When you compare it to the same charts for the Football League, the one thing that stands out is how much better the leading teams are doing. While the lowest points of the distribution are in a similar position, the upper reaches are way out in front, suggesting to me that the funds available to the most successful teams allow them to attain significantly higher levels of performance. There were outliers like Bayern in the early stages of the Football League season, but none of them were able to sustain this over half a season.

Hopefully these are useful – if anyone knows where I can get shots taken and faced data for other leagues then please let me know – I’d love to cram even more teams onto these.


  • Brilliant work. Even by their standards, Barcelona’s efficiency this season is incredible. They’re running at just over twice the average. Not taking many shots outside the box helps. Messi too obviously.

  • Simple, but yet so excellent work!

  • Bayern’s defence is ridiciously good.

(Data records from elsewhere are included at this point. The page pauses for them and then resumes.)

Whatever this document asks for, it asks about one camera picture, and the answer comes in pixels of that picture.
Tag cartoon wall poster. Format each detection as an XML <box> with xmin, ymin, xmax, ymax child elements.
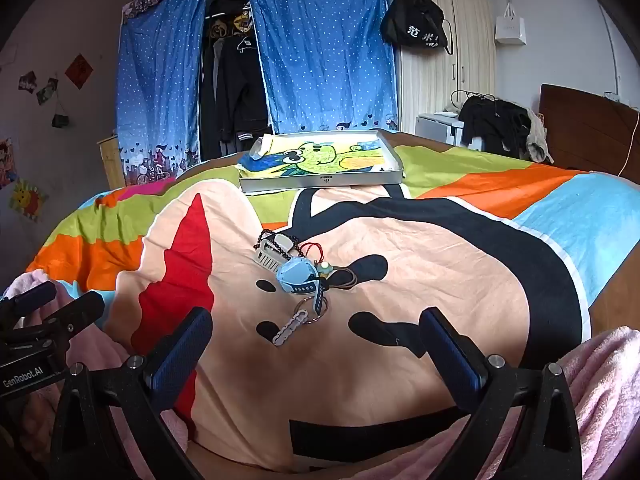
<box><xmin>0</xmin><ymin>137</ymin><xmax>18</xmax><ymax>188</ymax></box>

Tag white paper bag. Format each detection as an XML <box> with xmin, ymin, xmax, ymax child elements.
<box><xmin>495</xmin><ymin>0</ymin><xmax>527</xmax><ymax>45</ymax></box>

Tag black bag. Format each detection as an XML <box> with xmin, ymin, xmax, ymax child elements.
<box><xmin>380</xmin><ymin>0</ymin><xmax>455</xmax><ymax>56</ymax></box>

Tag red wall sticker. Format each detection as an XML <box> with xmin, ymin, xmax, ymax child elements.
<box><xmin>65</xmin><ymin>54</ymin><xmax>97</xmax><ymax>91</ymax></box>

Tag brown cord bracelet yellow charm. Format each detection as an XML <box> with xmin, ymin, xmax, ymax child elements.
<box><xmin>315</xmin><ymin>259</ymin><xmax>358</xmax><ymax>291</ymax></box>

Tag white hair clip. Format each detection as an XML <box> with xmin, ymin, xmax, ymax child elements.
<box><xmin>256</xmin><ymin>235</ymin><xmax>301</xmax><ymax>272</ymax></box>

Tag small white cabinet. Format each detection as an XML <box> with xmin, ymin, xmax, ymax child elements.
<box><xmin>415</xmin><ymin>111</ymin><xmax>483</xmax><ymax>151</ymax></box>

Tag pink fleece blanket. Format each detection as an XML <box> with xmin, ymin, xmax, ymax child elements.
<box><xmin>0</xmin><ymin>267</ymin><xmax>640</xmax><ymax>480</ymax></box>

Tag black cable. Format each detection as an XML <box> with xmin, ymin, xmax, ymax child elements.
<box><xmin>450</xmin><ymin>89</ymin><xmax>496</xmax><ymax>111</ymax></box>

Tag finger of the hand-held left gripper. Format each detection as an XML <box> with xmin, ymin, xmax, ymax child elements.
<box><xmin>30</xmin><ymin>290</ymin><xmax>106</xmax><ymax>356</ymax></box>
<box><xmin>0</xmin><ymin>280</ymin><xmax>57</xmax><ymax>321</ymax></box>

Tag beige cloth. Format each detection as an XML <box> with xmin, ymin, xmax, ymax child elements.
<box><xmin>525</xmin><ymin>107</ymin><xmax>555</xmax><ymax>163</ymax></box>

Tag yellow cable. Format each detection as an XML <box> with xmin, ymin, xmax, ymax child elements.
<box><xmin>617</xmin><ymin>107</ymin><xmax>640</xmax><ymax>177</ymax></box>

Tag black bead bracelet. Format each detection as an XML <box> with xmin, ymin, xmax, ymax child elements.
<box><xmin>254</xmin><ymin>228</ymin><xmax>303</xmax><ymax>261</ymax></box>

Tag blue wrist watch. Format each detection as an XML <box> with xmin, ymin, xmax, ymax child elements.
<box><xmin>276</xmin><ymin>256</ymin><xmax>331</xmax><ymax>318</ymax></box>

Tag hanging dark clothes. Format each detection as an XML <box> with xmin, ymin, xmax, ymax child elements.
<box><xmin>199</xmin><ymin>0</ymin><xmax>273</xmax><ymax>161</ymax></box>

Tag pile of black clothes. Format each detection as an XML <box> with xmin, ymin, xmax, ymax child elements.
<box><xmin>457</xmin><ymin>95</ymin><xmax>533</xmax><ymax>161</ymax></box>

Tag brown wooden headboard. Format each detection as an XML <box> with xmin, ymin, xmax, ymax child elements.
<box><xmin>539</xmin><ymin>83</ymin><xmax>640</xmax><ymax>183</ymax></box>

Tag small green hanging bag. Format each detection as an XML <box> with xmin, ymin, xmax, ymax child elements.
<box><xmin>51</xmin><ymin>91</ymin><xmax>71</xmax><ymax>128</ymax></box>

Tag dinosaur drawing paper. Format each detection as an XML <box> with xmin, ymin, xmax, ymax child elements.
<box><xmin>239</xmin><ymin>132</ymin><xmax>396</xmax><ymax>178</ymax></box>

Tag white wardrobe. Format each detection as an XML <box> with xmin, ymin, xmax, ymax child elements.
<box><xmin>385</xmin><ymin>0</ymin><xmax>497</xmax><ymax>136</ymax></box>

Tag colourful printed blanket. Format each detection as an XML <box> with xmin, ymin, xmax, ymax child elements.
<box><xmin>25</xmin><ymin>132</ymin><xmax>640</xmax><ymax>476</ymax></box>

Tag blue dotted curtain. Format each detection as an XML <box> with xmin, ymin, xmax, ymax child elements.
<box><xmin>248</xmin><ymin>0</ymin><xmax>399</xmax><ymax>136</ymax></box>
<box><xmin>116</xmin><ymin>0</ymin><xmax>208</xmax><ymax>186</ymax></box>

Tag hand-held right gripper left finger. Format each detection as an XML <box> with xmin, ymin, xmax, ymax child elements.
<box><xmin>47</xmin><ymin>306</ymin><xmax>214</xmax><ymax>480</ymax></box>

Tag thin brown loop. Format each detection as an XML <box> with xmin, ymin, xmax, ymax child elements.
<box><xmin>330</xmin><ymin>269</ymin><xmax>359</xmax><ymax>291</ymax></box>

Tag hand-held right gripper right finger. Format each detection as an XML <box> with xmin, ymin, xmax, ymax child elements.
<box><xmin>420</xmin><ymin>306</ymin><xmax>583</xmax><ymax>480</ymax></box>

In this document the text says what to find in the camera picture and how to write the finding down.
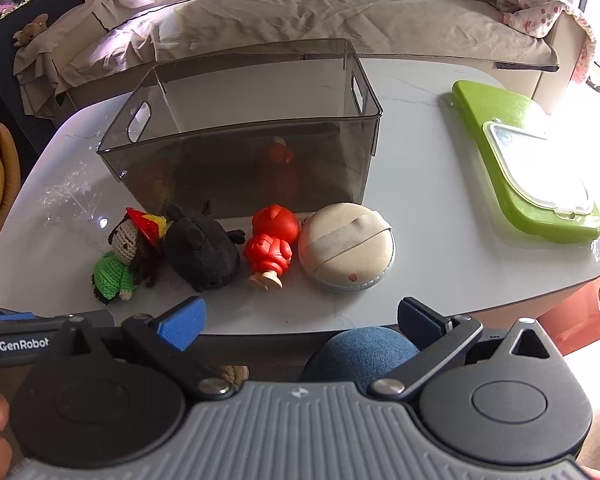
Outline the green plastic tray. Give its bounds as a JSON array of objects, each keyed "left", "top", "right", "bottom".
[{"left": 451, "top": 80, "right": 600, "bottom": 244}]

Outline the red floor mat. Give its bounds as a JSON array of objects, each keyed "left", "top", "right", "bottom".
[{"left": 535, "top": 220, "right": 600, "bottom": 356}]

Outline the beige covered sofa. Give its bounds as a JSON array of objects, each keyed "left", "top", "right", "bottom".
[{"left": 14, "top": 0, "right": 561, "bottom": 116}]

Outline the round white powder puff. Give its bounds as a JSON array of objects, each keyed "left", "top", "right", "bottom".
[{"left": 298, "top": 202, "right": 396, "bottom": 292}]

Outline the black plush toy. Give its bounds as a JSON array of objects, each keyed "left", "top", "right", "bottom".
[{"left": 162, "top": 203, "right": 246, "bottom": 293}]

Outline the crochet doll with red hat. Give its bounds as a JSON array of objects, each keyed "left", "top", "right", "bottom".
[{"left": 91, "top": 208, "right": 168, "bottom": 306}]

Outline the small brown plush toy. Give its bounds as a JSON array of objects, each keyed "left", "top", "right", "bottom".
[{"left": 12, "top": 14, "right": 50, "bottom": 48}]

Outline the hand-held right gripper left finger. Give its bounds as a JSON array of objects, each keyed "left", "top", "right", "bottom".
[{"left": 50, "top": 296, "right": 238, "bottom": 401}]

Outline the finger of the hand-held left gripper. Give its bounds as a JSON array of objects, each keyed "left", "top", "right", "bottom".
[{"left": 0, "top": 310, "right": 114, "bottom": 330}]

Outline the white marble desktop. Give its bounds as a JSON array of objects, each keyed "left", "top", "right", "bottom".
[{"left": 0, "top": 55, "right": 600, "bottom": 336}]

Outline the pink floral cloth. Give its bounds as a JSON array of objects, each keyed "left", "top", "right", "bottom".
[{"left": 486, "top": 0, "right": 597, "bottom": 83}]

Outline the black cabinet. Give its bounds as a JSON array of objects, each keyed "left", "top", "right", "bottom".
[{"left": 0, "top": 0, "right": 96, "bottom": 131}]

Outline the red plastic figurine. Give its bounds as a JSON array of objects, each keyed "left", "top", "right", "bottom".
[{"left": 243, "top": 204, "right": 301, "bottom": 291}]

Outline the person's denim-clad knee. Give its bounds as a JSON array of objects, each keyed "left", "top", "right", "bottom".
[{"left": 300, "top": 326, "right": 418, "bottom": 383}]

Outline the transparent grey storage box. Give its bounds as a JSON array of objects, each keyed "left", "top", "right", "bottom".
[{"left": 96, "top": 38, "right": 384, "bottom": 219}]

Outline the clear plastic container lid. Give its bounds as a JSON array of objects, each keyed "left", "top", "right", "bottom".
[{"left": 481, "top": 119, "right": 595, "bottom": 221}]

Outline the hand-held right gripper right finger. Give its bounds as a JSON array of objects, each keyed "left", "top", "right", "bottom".
[{"left": 367, "top": 296, "right": 566, "bottom": 403}]

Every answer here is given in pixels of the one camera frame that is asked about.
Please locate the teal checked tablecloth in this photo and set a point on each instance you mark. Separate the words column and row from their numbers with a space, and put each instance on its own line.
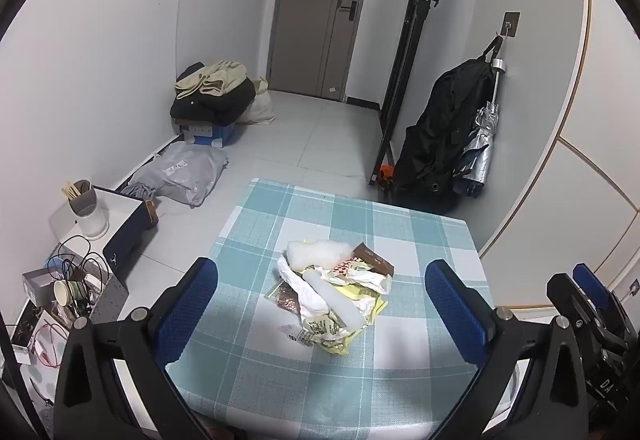
column 280, row 220

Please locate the small orange object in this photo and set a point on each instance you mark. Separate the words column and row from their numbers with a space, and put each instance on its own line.
column 386, row 173

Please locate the paper cup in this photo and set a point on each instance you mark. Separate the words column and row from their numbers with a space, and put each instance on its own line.
column 65, row 292

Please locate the wall socket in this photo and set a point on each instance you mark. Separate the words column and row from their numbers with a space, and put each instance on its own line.
column 634, row 288

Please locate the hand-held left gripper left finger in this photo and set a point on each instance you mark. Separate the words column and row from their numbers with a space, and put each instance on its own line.
column 185, row 315

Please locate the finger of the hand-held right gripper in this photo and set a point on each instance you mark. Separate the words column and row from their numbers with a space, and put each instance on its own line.
column 587, row 277
column 565, row 292

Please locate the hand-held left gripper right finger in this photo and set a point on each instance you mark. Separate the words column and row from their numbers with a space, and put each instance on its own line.
column 452, row 310

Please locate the grey open box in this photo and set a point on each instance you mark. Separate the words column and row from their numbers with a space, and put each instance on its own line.
column 37, row 282

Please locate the black framed glass door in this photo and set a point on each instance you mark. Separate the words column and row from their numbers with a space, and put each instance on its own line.
column 400, row 70

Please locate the beige garment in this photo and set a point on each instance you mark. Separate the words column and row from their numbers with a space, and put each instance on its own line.
column 215, row 75

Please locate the white frosted cup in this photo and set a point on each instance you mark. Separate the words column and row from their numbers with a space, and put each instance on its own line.
column 92, row 225

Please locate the white red printed wrapper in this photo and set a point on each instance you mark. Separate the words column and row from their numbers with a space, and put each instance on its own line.
column 352, row 271

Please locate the silver folding umbrella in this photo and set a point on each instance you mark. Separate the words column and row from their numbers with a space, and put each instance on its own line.
column 480, row 145

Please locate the grey speckled box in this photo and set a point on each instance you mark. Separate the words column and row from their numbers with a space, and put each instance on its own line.
column 110, row 295

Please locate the bundle of wooden chopsticks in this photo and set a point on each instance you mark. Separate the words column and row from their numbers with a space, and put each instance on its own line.
column 75, row 189

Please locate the yellow plastic wrapper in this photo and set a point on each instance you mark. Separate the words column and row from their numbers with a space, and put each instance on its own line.
column 357, row 296

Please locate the white foam sheet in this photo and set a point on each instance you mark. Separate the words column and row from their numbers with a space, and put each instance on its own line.
column 315, row 252

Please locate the grey striped cloth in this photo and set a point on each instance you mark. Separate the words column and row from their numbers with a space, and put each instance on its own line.
column 140, row 191

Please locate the brown foil snack wrapper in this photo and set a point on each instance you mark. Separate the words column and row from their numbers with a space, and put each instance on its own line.
column 287, row 300

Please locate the white foam tube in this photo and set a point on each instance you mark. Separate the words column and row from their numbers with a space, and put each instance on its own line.
column 330, row 295

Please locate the white wood-trimmed cabinet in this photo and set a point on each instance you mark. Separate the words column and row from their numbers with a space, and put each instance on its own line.
column 575, row 170

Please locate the grey mailing bag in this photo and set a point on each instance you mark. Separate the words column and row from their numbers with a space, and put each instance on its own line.
column 185, row 173

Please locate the grey entrance door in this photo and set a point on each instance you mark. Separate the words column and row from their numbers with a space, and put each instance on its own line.
column 320, row 20

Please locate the metal wall hook plate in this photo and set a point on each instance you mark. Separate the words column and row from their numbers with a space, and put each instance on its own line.
column 509, row 23

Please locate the white tote bag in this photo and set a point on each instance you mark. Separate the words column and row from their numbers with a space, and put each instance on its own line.
column 260, row 108

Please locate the black hanging bag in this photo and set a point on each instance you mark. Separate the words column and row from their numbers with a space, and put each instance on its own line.
column 440, row 135

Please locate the small brown wooden block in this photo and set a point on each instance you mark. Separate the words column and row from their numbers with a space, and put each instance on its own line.
column 151, row 212

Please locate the blue storage box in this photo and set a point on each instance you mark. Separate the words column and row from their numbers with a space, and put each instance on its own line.
column 226, row 135

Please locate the pile of clothes on box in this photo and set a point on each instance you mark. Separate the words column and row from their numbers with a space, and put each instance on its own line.
column 210, row 108

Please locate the white and navy box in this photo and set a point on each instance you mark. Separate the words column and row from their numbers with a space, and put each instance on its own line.
column 120, row 215

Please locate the white plastic bag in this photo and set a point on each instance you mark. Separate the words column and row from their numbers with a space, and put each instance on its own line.
column 299, row 282

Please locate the brown paper wrapper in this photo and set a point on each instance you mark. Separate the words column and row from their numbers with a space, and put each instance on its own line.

  • Has the italian football changed so much? I expected the good italian teams to be in the left down corner, so being very effective but having few chances, but the usual suspects (like Milan, Roma, Inter, Juve) are rather far right sided…?

    • I ment the attacking graphic

    • The stereotype of Italian football no longer holds the test of reality. Top teams in the peninsula have long been playing attacking brand of football. Juve has not been much different from Bayern or even Barca in that matter. Roma in particular have adopted extremely attacking style under Zeman.

      Even the national team has been playing the same way.

      Catenaccio is in the past. It is only applied when low-ranked teams face top opponents. The game is changing in Italy… hopefully for good 🙂

      • I only started to really watch Italian football last season and i have to agree. Like in all leagues there are boring games but overall, they play attractive attacking football.

  • Great work, interesting info.

  • How about a champion’s league only graph? Because comparing teams playing in different leagues makes no sense at all. Bayern Munich playing in the bundesliga will obviously score more against lesser opposition, as opposed to Manchester united, who plays in a much more competitive league where scoring is more complicated.

    • I wouldn’t go as far as to say that comparing different leagues makes no sense although it’s true that the competitive balance is different between leagues, with the horribly unfair distribution of TV money in Spain springing to mind. I’m happy that the colour coding allows differences between leagues to be seen – what I might do if I have time is to look at some data for previous seasons as then you could make a judgement about which leagues are more competitive.

      The problem in doing a Champions League graph is that there aren’t really enough matches to make one of these graphs statistically reliable, plus you still have the same issue of balance if one team has a particularly easy group.

      Just to manage the expectations of anyone who’s read this far, the focus of this blog will always be the English Football League, so analyses of other competitions will remain intermittent and ad hoc!

    • Although I dont follow the premier league as much I dont think scoring is more complicated overthere or it is much more competitive than the Bundesliga. All Bundesliga Clubs are still in the Championsleague and what about all the high scoring games this season in the premier league?

    • Bayern scores more against the smaller teams because they are a better team than any English side. The average gap from first to last in the Premiership has been significantly larger than in the Bundesliga over the last decade.

    • I think even a Champions League comparison is hard. First of all there are a lot of teams in the first round that will never reach the half finals. That’s pretty much the same as in every league with top clubs vs. worst clubs.
      And just comparing the play offs does not give you enough games against each other to have a fair comparison.